Luniko Consulting

View Original

Data Lakes: What Are They and How Do They Work?

Data lakes. If you think this concept seems nebulous and trendy, you’re not alone. Data lakes are a relatively new concept that are in the midst of earning their popularity and laurels across industries.

Despite their newness, data lakes are not to be taken lightly. Data lakes are changing the way organizations leverage data to drive unprecedented business value by overcoming limitations of preceding technologies like data warehouses.

In fact, an Aberdeen survey saw organizations adopting data lakes for four main reasons:

  1. To increase operational efficiency.

  2. To make data available from departmental silos, mainframe, and legacy systems.

  3. To lower transactional costs.

  4. To offload capacity from mainframe/data warehouse.

According to this same survey, enterprises with data lakes in place reported significantly higher satisfaction with (1) data quality, (2) speed of information delivery (3) sophistication/firepower of analytics compared to organizations with alternative data solutions in place.

Source: Aberdeen, "Angling for Insight in Today’s Data Lakes” (2017)

In this piece, we’ll introduce you to the evolving concept of data lakes including what they are, why they matter, and a framework for how they can be applied in business.

Let’s get started.

What Is a Data Lake?

A data lake is exactly as its name would suggest: a collection of data in a localized area with different sources feeding into it. Think about a typical lake. Now, imagine a waterfall feeding into it on one side, a stream feeding into it from the other side, and several little creeks scattered along the shoreline.

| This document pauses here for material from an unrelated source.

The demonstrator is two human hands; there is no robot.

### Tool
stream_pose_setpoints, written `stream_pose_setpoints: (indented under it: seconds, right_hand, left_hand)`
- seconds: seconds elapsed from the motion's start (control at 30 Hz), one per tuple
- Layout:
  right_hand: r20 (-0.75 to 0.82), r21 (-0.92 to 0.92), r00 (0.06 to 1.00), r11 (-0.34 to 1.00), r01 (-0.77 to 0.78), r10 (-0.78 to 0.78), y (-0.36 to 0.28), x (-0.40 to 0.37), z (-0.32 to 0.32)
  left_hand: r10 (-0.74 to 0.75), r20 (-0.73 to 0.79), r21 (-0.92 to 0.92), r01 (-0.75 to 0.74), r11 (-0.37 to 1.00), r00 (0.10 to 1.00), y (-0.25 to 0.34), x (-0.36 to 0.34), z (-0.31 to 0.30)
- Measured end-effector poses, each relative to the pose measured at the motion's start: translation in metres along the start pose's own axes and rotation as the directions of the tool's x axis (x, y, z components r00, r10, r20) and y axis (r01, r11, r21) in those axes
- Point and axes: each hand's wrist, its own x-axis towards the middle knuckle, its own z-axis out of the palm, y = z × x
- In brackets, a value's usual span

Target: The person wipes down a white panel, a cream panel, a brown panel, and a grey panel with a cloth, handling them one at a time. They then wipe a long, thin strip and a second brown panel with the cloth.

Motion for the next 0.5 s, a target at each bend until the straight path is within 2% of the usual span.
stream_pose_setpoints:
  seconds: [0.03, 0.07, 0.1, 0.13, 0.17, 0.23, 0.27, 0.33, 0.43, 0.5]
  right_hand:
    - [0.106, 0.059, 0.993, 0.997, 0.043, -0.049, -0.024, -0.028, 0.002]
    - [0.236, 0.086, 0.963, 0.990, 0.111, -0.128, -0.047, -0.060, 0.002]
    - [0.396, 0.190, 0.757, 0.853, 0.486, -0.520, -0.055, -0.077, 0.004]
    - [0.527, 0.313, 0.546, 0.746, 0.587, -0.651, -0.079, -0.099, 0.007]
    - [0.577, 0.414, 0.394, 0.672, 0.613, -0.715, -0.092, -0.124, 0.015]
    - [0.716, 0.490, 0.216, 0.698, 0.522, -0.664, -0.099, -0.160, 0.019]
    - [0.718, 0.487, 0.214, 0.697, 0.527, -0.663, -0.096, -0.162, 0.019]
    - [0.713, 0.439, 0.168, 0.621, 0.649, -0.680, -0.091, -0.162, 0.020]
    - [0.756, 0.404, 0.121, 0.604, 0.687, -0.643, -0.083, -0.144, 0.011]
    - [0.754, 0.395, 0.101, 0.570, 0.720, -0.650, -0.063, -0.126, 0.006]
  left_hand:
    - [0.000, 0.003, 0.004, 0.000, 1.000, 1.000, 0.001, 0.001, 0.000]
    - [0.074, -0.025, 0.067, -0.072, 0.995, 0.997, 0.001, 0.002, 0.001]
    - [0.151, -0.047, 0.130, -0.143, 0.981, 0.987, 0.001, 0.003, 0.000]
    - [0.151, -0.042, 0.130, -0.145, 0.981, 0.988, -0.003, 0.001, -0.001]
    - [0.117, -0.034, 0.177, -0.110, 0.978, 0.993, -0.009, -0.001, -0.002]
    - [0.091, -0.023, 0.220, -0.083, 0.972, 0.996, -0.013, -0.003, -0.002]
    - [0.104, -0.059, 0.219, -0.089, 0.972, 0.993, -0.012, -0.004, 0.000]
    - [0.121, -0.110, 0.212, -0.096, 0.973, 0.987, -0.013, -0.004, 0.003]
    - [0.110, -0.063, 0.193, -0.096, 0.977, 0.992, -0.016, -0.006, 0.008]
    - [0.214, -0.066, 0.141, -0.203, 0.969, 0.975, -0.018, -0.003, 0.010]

In terms of a data lake, imagine the water is made of data, coming from various sources. Say the waterfall represents data originating from a human resource management (HRM) system, while the stream is data flowing from your customer relationship management (CRM) software. This would mean the lake itself is a collection of data from your HRM and CRM sources.

It’s common for organizations to operate using optimized tools for specific purposes, and this strategy often extends to software use. That is, it’s typical for an organization to use purpose-built software to optimize their organizational efficiencies. This may mean that a single organization uses a specialized software for marketing purposes, a specific software for human resource management, a separate system in the warehouse for inventory management, and another program optimized for financial tracking and reporting.

This is a simplified example, as it is likely that a typical organization would have many more facets tapping into the benefits offered by the numerous software packages available on the market. For example, finance is often an area where we see multiple software applications being used for financial tracking, reporting, and auditing purposes.

The Challenge with Fit-For-Purpose Software Use

One major issue with structuring software utilization this way is that software packages don’t have a standardized formatting structure and, therefore, are seldom able to communicate with each other. This results in an inability to combine datasets from various software platforms and creates great difficulty when trying to derive insights across multiple processes, an extremely valuable function for operational excellence initiatives.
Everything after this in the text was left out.